Nearly all of that is from a $450 million settlement with DaVita Healthcare Partners Inc., a case in which the whistleblower moved forward without the government's help. If it wasn't for that settlement, the feds would be explaining away a much steeper decline.
FCA recoveries aren't down because the DOJ scared everyone away. More likely, the government is struggling to dedicate the resources and manpower necessary to prosecute the flood of whistleblower claims.
If you read this week's Q&A with former U.S. Attorney Bill Killian, you'll see that civil fraud claims coming into his office increased five-fold over his five-year tenure. I'd be surprised if his district was the only one experiencing that influx.
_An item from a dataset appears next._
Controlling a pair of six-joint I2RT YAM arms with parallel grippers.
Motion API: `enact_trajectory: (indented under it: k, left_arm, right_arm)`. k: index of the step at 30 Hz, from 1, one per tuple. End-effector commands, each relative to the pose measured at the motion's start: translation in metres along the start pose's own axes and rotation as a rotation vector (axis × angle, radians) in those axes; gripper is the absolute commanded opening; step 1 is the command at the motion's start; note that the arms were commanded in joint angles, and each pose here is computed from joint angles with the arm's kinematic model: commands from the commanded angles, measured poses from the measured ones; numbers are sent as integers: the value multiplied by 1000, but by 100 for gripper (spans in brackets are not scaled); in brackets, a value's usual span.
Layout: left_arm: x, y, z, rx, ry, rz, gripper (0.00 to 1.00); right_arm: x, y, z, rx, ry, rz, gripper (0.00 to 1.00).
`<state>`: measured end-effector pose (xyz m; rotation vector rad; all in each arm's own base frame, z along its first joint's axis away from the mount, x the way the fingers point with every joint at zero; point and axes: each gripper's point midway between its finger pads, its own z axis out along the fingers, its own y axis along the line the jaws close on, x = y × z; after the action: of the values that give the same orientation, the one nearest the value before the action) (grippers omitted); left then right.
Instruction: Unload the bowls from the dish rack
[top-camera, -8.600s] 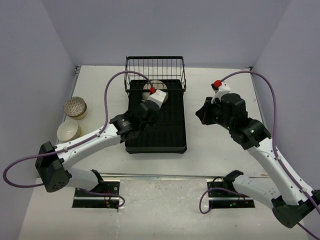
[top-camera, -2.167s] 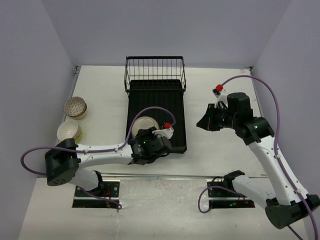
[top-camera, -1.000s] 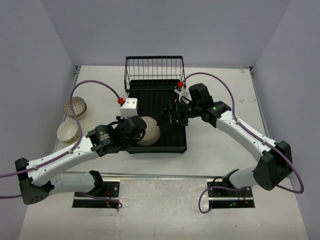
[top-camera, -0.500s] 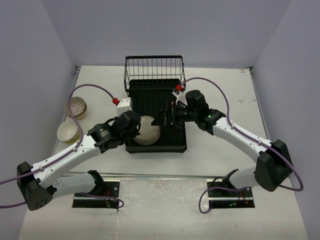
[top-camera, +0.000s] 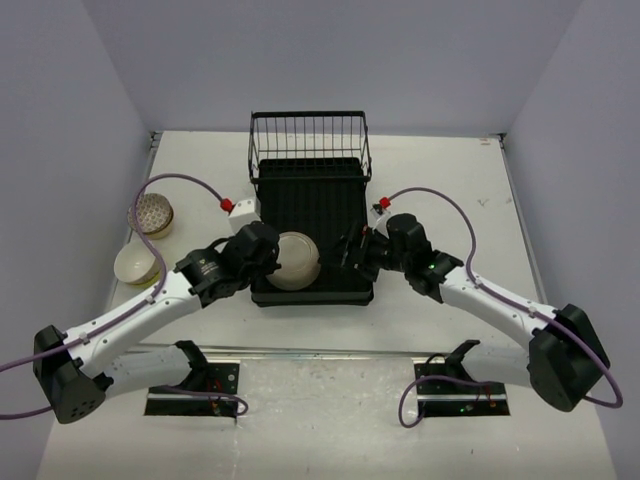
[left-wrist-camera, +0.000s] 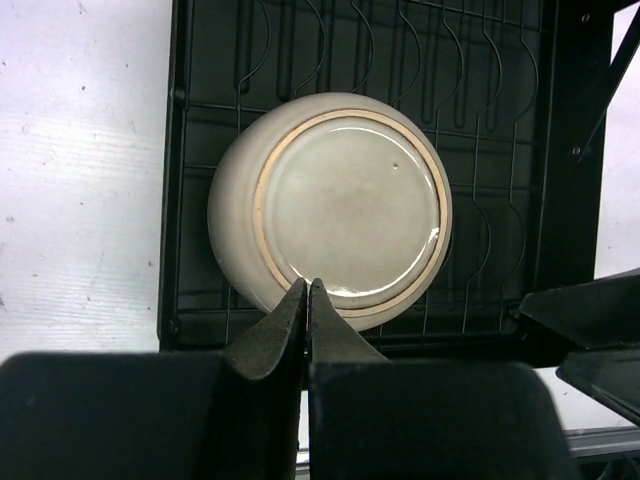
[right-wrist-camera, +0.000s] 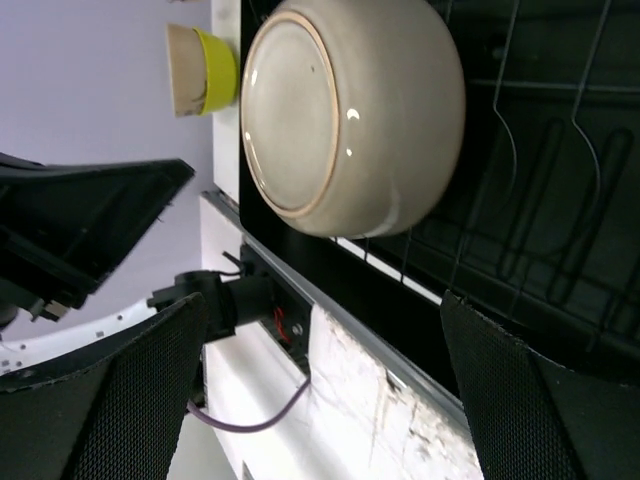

It appears fraudsters haven't been deterred by high priced FCA recoveries; an overloaded system just hasn't brought them to justice yet.
That could change. In June, the Office of Inspector General announced a new 10-attorney litigation team that will focus exclusively on civil monetary penalties and exclusion cases. In September, the White House budget director called for a more aggressive strategy to combat improper payments, and pointed specifically to Medicare's high improper payment rate. In February, the DOJ sought to double its healthcare fraud enforcement budget, citing an increased number of whistleblower cases.
One thing is for certain: Whistleblowers are in the driver's seat when it comes to FCA litigation, and they aren't slowing down. So, as whistleblowers are more willing to come forward with FCA claims, the feds are regrouping in an effort to keep pace.